The Board of Directors
Energy East Corporation
52 Farm View Drive
New Gloucester, ME 04260-5116

Members of the Board of Directors:

You have requested our opinion as to the fairness, from a financial point of view, to the holders of common stock, par value $0.01 per share (the “Company Common Stock”), of Energy East Corporation (the “Company”) of the consideration to be paid to such holders in the proposed merger (the “Merger”) of the Company with a wholly-owned subsidiary of Iberdrola, S.A. (the “Merger Partner”). Pursuant to the Agreement and Plan of Merger (the “Agreement”), among the Company, the Merger Partner and Green Acquisition Capital, Inc. (the “Merger Sub”), the Company will become a wholly-owned subsidiary of the Merger Partner, and each outstanding share of Company Common Stock, other than shares of Company Common Stock held in treasury or owned by the Merger Partner, Merger Sub, any subsidiary of Merger Partner or any subsidiary of the Company, will be converted into the right to receive $28.50 per share in cash without interest (the “Consideration”).
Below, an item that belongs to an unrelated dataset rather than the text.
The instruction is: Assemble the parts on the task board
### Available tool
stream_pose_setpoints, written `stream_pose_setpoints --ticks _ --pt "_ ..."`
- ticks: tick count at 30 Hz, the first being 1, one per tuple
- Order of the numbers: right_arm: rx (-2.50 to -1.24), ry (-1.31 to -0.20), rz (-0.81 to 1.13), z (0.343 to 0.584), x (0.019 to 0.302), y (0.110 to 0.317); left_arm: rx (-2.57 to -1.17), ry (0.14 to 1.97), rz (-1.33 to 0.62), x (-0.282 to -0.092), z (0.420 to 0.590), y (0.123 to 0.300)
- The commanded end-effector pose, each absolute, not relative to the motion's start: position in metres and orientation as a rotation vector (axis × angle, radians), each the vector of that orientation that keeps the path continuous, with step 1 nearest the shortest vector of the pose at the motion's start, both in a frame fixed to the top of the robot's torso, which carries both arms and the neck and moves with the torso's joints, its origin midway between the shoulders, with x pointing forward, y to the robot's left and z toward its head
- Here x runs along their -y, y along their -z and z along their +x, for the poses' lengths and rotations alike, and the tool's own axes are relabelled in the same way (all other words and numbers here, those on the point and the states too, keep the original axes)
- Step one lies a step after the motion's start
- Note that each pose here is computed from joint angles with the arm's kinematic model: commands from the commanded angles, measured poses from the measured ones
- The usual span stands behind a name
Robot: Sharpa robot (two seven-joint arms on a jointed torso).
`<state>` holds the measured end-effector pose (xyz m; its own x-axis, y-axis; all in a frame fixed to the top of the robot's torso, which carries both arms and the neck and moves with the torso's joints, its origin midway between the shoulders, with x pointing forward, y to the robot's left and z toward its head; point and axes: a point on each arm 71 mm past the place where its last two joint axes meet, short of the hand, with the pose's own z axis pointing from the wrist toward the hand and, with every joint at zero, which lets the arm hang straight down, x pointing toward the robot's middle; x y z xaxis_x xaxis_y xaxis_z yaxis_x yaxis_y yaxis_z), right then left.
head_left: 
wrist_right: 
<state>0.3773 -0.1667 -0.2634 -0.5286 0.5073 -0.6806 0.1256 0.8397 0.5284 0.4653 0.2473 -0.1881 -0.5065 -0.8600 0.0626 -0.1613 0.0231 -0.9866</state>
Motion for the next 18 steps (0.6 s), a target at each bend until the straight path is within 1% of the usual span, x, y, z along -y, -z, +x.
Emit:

In arriving at our opinion, we have (i) reviewed a draft dated June 25, 2007 of the Agreement; (ii) reviewed certain publicly available business and financial information concerning the Company and the industries in which it operates; (iii) compared the proposed financial terms of the Merger with the publicly available financial terms of certain transactions involving companies we deemed relevant and the consideration received for such companies; (iv) compared the financial and operating performance of the Company with publicly available information concerning certain other companies we deemed relevant and reviewed the current and historical market prices of the Company Common Stock and certain publicly traded securities of such other companies; (v) reviewed certain internal financial analyses and forecasts prepared by the management of the Company relating to its business; and (vi) performed such other financial studies and analyses and considered such other information as we deemed appropriate for the purposes of this opinion.

In addition, we have held discussions with certain members of the management of the Company with respect to certain aspects of the Merger, and the past and current business operations of the Company, the financial condition and future prospects and operations of the Company, and certain other matters we believed necessary or appropriate to our inquiry.

J.P. Morgan Securities Inc.   ·   277 Park Avenue, Floor 3, New York, NY 10172

B-1




In giving our opinion, we have relied upon and assumed, without assuming responsibility or liability for independent verification, the accuracy and completeness of all information that was publicly available or was furnished to or discussed with us by the Company or otherwise reviewed by or for us. We have not conducted or been provided with any valuation or appraisal of any assets or liabilities, nor have we evaluated the solvency of the Company or the Merger Partner under any state or federal laws relating to bankruptcy, insolvency or similar matters. In relying on financial analyses and forecasts provided to us, we have assumed that they have been reasonably prepared based on assumptions reflecting the best currently available estimates and judgments by management as to the expected future results of operations and financial condition of the Company. We express no view as to such analyses or forecasts or the assumptions on which they were based. We have also assumed that the Merger and the other transactions contemplated by the Agreement will be consummated as described in the Agreement, and that the definitive Agreement will not differ in any material respects from the draft thereof furnished to us. We have also assumed that the representations and warranties made by the Company and the Merger Partner in the Agreement and the related agreements are and will be true and correct in all ways material to our analysis. We are not legal, regulatory or tax experts and have relied on the assessments made by advisors to the Company with respect to such issues. We have further assumed that all material governmental, regulatory or other consents and approvals necessary for the consummation of the Merger will be obtained without any adverse effect on the Company which would be material to our analysis.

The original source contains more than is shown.